From the entries below, report how many lines contain the string "framed". Only the number is wanted.

● ● ● ● ●

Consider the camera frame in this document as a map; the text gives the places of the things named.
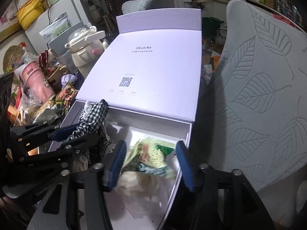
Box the pink paper cup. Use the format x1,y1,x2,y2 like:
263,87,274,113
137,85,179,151
20,61,56,103

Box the green printed packet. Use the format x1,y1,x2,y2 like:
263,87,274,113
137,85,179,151
122,135,177,179

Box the green white pouch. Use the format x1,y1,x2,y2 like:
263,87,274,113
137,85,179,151
39,14,73,45

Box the round woven mat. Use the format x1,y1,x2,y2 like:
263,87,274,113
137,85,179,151
2,45,27,74

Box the purple wrapped candy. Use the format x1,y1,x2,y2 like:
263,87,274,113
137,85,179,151
61,74,79,88

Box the beige mug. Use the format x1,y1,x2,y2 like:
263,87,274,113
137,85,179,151
47,65,69,90

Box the white gift box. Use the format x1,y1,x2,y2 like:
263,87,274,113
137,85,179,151
47,8,202,230

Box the red scissors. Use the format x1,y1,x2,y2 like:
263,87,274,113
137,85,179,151
38,50,50,70

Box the cream kettle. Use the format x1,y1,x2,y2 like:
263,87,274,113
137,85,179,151
65,25,109,78

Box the colourful snack wrapper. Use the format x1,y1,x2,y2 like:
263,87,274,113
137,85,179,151
55,81,79,106

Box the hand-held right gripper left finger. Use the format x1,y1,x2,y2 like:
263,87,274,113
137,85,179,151
26,140,127,230

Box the black white checked cloth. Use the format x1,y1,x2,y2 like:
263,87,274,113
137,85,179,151
67,99,114,154

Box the clear bag of white cord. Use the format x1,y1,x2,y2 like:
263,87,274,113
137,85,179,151
113,170,175,223

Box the silver snack bag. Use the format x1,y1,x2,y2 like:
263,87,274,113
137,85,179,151
32,101,69,125

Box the yellow pot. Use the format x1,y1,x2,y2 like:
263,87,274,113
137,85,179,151
17,0,50,31

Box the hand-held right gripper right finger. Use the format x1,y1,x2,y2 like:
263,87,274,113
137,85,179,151
168,141,276,230

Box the white fridge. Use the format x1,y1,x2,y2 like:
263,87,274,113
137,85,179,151
24,0,91,52

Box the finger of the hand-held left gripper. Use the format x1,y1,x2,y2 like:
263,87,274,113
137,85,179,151
19,134,100,168
11,122,82,149

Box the framed picture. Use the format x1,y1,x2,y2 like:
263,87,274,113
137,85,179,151
0,3,23,44

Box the chair with leaf-pattern cover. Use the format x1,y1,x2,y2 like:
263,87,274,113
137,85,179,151
121,0,165,15
208,0,307,221

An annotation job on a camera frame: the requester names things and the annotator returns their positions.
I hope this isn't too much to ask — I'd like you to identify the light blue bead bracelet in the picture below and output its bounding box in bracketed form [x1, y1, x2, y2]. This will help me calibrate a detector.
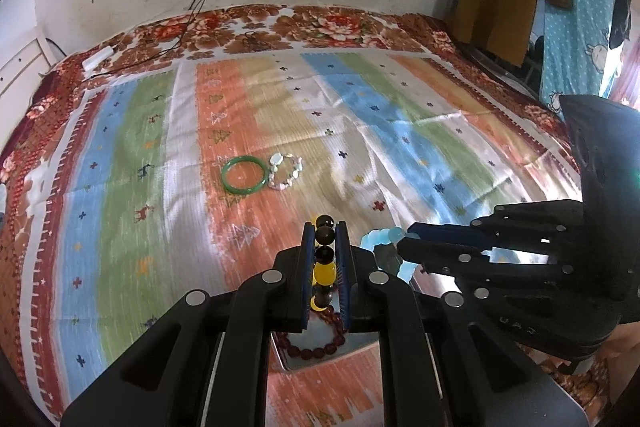
[360, 227, 416, 283]

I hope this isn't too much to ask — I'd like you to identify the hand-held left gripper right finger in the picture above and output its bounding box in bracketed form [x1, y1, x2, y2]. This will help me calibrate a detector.
[335, 221, 591, 427]

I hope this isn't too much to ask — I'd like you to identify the yellow and black bead bracelet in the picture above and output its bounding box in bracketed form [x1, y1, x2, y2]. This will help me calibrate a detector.
[307, 214, 341, 313]

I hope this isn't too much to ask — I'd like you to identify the colourful striped cloth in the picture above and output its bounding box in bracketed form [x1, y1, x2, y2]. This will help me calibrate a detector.
[17, 49, 583, 427]

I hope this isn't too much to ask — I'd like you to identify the white charger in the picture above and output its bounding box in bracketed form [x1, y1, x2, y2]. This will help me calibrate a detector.
[82, 47, 115, 70]

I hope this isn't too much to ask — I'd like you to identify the green jade bangle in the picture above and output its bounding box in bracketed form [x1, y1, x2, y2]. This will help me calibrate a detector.
[221, 155, 267, 195]

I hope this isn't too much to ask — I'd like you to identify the blue printed hanging cloth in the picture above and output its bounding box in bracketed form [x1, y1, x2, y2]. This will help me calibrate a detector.
[537, 0, 626, 118]

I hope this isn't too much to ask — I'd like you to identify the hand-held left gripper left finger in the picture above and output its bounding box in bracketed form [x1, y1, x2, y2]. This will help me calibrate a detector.
[60, 221, 316, 427]

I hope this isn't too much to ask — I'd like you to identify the red bead bracelet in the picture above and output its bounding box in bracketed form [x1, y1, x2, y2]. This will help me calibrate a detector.
[277, 307, 348, 358]

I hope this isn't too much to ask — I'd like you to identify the silver metal tin box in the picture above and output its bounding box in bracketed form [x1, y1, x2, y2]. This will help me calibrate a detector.
[270, 247, 456, 373]

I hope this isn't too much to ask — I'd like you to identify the person's right forearm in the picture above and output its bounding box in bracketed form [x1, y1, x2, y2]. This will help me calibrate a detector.
[602, 319, 640, 408]

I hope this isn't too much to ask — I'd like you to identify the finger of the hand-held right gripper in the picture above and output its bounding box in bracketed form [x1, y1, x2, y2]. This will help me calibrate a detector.
[396, 237, 626, 308]
[406, 201, 586, 268]

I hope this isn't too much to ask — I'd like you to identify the dark hanging garment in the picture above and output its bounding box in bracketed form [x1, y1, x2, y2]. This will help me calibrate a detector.
[607, 0, 637, 50]

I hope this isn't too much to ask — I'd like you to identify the white headboard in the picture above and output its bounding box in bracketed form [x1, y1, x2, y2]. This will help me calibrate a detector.
[0, 36, 68, 108]

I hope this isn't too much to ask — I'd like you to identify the white shell bracelet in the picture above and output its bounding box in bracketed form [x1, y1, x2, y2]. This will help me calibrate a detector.
[266, 153, 304, 192]

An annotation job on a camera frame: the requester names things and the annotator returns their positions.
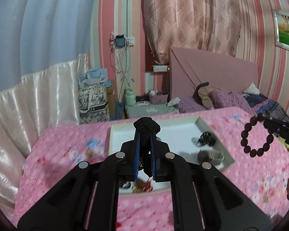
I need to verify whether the white satin curtain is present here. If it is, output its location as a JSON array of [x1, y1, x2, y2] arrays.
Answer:
[[0, 53, 90, 204]]

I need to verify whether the dark blue patterned blanket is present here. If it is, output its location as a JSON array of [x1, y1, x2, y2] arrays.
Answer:
[[246, 93, 289, 124]]

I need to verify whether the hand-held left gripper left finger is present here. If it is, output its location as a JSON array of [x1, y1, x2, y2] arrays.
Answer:
[[17, 130, 141, 231]]

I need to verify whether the bundle of white charging cables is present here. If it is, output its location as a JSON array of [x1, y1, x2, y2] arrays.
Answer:
[[109, 45, 136, 97]]

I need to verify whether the white power strip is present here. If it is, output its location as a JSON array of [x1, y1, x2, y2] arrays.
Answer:
[[152, 65, 169, 73]]

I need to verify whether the pink bed headboard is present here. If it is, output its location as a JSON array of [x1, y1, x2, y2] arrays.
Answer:
[[169, 48, 259, 101]]

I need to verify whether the pale blue curtain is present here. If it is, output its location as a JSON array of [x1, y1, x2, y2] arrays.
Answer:
[[0, 0, 100, 95]]

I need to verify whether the white shallow box tray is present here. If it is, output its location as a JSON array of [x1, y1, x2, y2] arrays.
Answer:
[[108, 116, 235, 194]]

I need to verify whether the pink floral bedsheet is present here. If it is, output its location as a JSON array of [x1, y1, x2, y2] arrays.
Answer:
[[13, 106, 289, 231]]

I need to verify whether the blue charger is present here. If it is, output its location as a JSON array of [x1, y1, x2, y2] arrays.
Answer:
[[114, 35, 126, 47]]

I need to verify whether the black scrunchie with red tassel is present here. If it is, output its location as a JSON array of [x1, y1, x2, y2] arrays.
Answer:
[[119, 117, 162, 194]]

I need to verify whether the purple dotted pillow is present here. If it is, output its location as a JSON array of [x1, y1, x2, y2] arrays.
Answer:
[[177, 90, 256, 113]]

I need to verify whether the cardboard box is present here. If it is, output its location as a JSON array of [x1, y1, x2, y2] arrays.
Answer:
[[106, 81, 117, 119]]

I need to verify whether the framed wall picture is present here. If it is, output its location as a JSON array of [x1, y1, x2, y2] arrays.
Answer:
[[272, 9, 289, 52]]

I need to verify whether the brown wooden bead bracelet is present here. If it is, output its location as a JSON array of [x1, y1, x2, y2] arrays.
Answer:
[[240, 113, 274, 156]]

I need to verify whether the grey covered nightstand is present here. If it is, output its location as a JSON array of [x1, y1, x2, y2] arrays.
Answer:
[[123, 103, 180, 119]]

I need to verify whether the green jar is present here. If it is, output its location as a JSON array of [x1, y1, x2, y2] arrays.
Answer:
[[125, 89, 137, 106]]

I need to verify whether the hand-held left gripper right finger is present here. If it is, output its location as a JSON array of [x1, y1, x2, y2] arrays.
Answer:
[[150, 133, 272, 231]]

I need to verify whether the purple plastic basket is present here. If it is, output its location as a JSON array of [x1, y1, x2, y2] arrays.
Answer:
[[149, 93, 169, 105]]

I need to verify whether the pink patterned curtain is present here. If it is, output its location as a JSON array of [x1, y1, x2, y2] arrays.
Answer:
[[140, 0, 242, 62]]

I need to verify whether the white cloth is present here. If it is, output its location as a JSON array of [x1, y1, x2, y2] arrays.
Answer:
[[242, 82, 260, 96]]

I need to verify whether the black and white floral bag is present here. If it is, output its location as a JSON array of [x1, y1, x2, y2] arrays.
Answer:
[[78, 82, 111, 125]]

● ● ● ● ●

Solution for this problem. 2